Key text: Stenhouse, L. (1975) An Introduction to Curriculum Research and Development, London, Heinemann. (particularly ch.10 – The Teacher as Researcher) |
As its name suggests, action research concerns actors – those people carrying out their professional actions from day to day - and its purpose is to understand and to improve those actions. It is about trying to understand professional action from the inside; as a result, it is research that is carried out by practitioners on their own practice, not (as in other forms of research), done by someone on somebody else’s practice. Action research in education is grounded in the working lives of teachers, as they experience them.
Carr and Kemmis (1986) describe action research as being about:
- the improvement of practice;
- the improvement of the understanding of practice;
- the improvement of the situation in which the practice takes place.
The notion of improvement can be problematic when viewed from the outside. One person’s improvement can be another person’s deterioration. It depends on the beliefs and values underpinning the individual’s perspective. Paradoxically, however, this uncertainty is perhaps the one truth of professional practice.
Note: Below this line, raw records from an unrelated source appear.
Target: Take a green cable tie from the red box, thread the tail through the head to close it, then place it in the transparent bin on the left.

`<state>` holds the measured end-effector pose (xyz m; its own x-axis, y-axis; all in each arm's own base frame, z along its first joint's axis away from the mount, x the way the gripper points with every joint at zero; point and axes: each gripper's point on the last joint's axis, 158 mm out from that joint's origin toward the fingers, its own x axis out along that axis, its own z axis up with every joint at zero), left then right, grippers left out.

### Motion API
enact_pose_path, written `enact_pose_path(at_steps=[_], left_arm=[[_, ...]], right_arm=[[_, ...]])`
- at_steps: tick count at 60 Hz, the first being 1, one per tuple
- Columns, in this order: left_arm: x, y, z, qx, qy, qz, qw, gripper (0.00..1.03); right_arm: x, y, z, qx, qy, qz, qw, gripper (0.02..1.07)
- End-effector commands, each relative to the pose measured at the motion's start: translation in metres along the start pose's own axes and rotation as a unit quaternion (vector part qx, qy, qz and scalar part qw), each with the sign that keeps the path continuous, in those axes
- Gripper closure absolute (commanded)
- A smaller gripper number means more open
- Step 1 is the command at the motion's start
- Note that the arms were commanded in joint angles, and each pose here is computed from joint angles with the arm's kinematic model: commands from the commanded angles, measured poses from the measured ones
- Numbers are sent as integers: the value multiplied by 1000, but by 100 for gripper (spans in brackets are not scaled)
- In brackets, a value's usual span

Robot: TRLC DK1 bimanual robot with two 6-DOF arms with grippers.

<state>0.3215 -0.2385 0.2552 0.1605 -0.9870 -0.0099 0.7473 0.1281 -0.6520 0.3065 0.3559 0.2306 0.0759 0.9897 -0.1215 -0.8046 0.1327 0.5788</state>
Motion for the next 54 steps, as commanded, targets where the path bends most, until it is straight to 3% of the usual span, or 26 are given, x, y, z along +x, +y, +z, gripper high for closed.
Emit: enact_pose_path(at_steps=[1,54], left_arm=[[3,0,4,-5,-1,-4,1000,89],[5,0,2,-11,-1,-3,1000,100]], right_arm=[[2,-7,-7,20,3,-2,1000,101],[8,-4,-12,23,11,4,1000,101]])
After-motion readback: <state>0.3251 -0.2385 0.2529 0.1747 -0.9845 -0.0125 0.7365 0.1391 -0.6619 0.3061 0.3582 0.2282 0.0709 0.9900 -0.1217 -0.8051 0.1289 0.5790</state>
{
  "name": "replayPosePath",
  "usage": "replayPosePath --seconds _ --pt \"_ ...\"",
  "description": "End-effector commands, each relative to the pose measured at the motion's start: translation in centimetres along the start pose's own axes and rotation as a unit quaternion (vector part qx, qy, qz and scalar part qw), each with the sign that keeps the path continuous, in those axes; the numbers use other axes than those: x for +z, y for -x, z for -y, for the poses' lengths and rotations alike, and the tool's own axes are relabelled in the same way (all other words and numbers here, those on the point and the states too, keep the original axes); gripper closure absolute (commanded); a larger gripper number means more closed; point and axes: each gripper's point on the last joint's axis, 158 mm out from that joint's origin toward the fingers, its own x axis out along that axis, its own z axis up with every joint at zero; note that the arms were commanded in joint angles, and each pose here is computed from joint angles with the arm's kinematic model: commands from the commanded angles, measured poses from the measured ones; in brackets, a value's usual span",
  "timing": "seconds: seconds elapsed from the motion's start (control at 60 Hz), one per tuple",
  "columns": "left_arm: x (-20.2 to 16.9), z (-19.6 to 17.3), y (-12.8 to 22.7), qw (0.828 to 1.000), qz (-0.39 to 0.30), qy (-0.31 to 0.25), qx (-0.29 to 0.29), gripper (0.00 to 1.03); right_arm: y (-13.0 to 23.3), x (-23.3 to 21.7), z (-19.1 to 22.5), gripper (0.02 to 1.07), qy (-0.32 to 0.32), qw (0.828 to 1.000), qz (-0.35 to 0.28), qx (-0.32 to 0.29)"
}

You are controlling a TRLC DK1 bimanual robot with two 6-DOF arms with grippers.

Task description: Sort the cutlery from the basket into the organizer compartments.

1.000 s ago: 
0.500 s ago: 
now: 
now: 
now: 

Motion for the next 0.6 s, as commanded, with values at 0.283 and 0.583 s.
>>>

Practice is contingent upon the practitioners’ intentions, values and beliefs and the situation in which those elements are given form. Educational research through action research does not produce understanding that has universal truth; it is about me in the here and now understanding what I can do to ensure my values and intentions are realised in my teaching situation. If my deliberations produce an understanding which helps me, then I can offer it to others to try. In this sense, action research can produce generalisations about practice, but such generalisations are only part of a wider search for understanding. They are not directly applicable beyond the contingencies of my practice. Hamilton (1981) encapsulated this when he reflected that ‘to generalise is to render a public account of the past, present or future in a form that can be ‘tested’ through further action and inquiry’.